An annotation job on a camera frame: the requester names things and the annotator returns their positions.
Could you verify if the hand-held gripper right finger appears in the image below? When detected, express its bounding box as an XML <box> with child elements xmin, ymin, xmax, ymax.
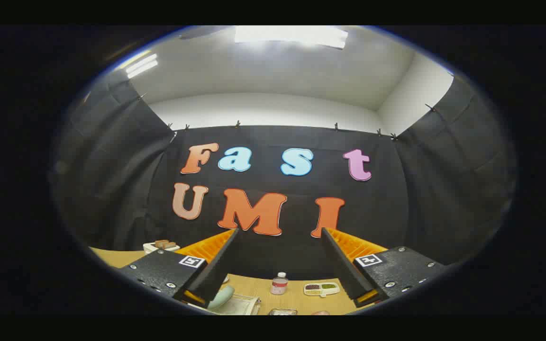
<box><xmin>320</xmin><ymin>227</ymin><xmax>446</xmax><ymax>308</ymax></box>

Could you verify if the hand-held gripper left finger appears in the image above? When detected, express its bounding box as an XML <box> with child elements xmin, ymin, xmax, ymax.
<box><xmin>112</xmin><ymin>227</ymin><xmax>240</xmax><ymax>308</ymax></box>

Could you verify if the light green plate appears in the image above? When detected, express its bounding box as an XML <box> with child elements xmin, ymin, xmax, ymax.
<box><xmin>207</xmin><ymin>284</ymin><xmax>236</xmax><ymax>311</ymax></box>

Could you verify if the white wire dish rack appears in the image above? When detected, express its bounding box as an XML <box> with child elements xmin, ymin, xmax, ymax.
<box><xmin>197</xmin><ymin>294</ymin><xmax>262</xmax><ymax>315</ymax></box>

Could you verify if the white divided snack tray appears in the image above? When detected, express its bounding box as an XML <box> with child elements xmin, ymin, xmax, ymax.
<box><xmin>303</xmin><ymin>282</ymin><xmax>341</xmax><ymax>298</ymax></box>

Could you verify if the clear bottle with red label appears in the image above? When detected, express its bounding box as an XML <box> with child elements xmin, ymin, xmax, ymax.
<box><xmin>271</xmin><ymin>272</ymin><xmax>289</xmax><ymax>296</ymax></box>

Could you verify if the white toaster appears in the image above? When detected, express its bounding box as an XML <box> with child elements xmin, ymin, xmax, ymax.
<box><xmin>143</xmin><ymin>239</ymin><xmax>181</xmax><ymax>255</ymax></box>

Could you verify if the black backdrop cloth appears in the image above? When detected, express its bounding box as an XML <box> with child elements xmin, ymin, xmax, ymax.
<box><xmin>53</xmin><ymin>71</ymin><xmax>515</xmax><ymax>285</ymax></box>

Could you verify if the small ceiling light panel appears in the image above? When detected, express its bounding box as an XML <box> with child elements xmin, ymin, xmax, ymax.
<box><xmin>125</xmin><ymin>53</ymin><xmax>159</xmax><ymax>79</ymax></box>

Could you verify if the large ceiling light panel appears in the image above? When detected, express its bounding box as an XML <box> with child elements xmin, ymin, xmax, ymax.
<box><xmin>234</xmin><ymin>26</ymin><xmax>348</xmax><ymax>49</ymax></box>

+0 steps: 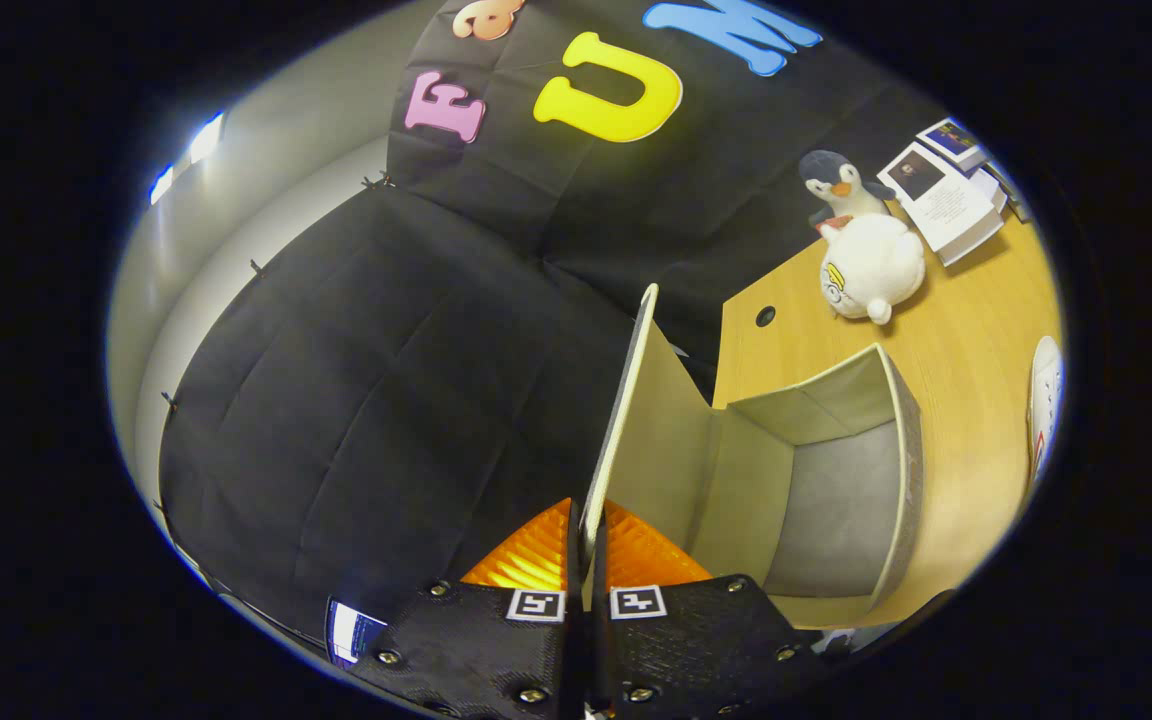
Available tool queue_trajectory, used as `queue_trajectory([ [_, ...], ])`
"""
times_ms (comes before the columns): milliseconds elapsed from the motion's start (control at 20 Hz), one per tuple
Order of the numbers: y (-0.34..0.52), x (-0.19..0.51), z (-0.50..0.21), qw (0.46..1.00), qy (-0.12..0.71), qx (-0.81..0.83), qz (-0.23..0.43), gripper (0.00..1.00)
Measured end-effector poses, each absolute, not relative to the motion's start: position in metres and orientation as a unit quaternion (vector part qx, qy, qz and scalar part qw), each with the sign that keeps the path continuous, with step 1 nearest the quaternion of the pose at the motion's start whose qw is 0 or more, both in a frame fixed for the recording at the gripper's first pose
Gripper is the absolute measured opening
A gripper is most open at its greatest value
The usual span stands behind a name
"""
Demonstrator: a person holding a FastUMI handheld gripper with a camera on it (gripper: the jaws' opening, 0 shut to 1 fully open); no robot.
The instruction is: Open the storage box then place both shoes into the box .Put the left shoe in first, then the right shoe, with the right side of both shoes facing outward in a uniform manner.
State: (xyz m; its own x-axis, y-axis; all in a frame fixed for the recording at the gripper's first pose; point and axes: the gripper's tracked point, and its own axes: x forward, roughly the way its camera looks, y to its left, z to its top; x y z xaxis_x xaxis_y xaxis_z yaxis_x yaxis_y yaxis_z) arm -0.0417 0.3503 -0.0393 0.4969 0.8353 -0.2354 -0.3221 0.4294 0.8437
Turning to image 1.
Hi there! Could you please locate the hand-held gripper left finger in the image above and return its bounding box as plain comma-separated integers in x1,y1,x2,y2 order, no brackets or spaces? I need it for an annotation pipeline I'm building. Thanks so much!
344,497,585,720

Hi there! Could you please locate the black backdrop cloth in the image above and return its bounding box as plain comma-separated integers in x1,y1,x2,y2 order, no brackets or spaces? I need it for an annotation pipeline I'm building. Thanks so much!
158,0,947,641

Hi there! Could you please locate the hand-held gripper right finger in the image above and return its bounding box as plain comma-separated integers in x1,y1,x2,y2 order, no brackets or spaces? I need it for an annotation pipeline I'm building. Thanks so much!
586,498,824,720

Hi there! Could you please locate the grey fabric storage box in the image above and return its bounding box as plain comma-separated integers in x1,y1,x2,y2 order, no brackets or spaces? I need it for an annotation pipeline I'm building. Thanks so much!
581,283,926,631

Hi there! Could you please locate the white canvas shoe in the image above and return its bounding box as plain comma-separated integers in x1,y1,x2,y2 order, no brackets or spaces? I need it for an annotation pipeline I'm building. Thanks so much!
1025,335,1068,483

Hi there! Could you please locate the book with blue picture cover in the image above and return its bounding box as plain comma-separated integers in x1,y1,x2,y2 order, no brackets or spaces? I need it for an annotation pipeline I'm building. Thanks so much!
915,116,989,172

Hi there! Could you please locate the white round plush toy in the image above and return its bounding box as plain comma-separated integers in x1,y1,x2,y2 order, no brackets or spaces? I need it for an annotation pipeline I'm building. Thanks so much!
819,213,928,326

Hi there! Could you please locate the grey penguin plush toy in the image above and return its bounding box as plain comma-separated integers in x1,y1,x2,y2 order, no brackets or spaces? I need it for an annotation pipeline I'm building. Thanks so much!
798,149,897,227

□ □ □ □

• **Your task**
The lines you need are those holding the word "opening"; copy each of them from the material above.

• **Output for this task**
Gripper is the absolute measured opening
Demonstrator: a person holding a FastUMI handheld gripper with a camera on it (gripper: the jaws' opening, 0 shut to 1 fully open); no robot.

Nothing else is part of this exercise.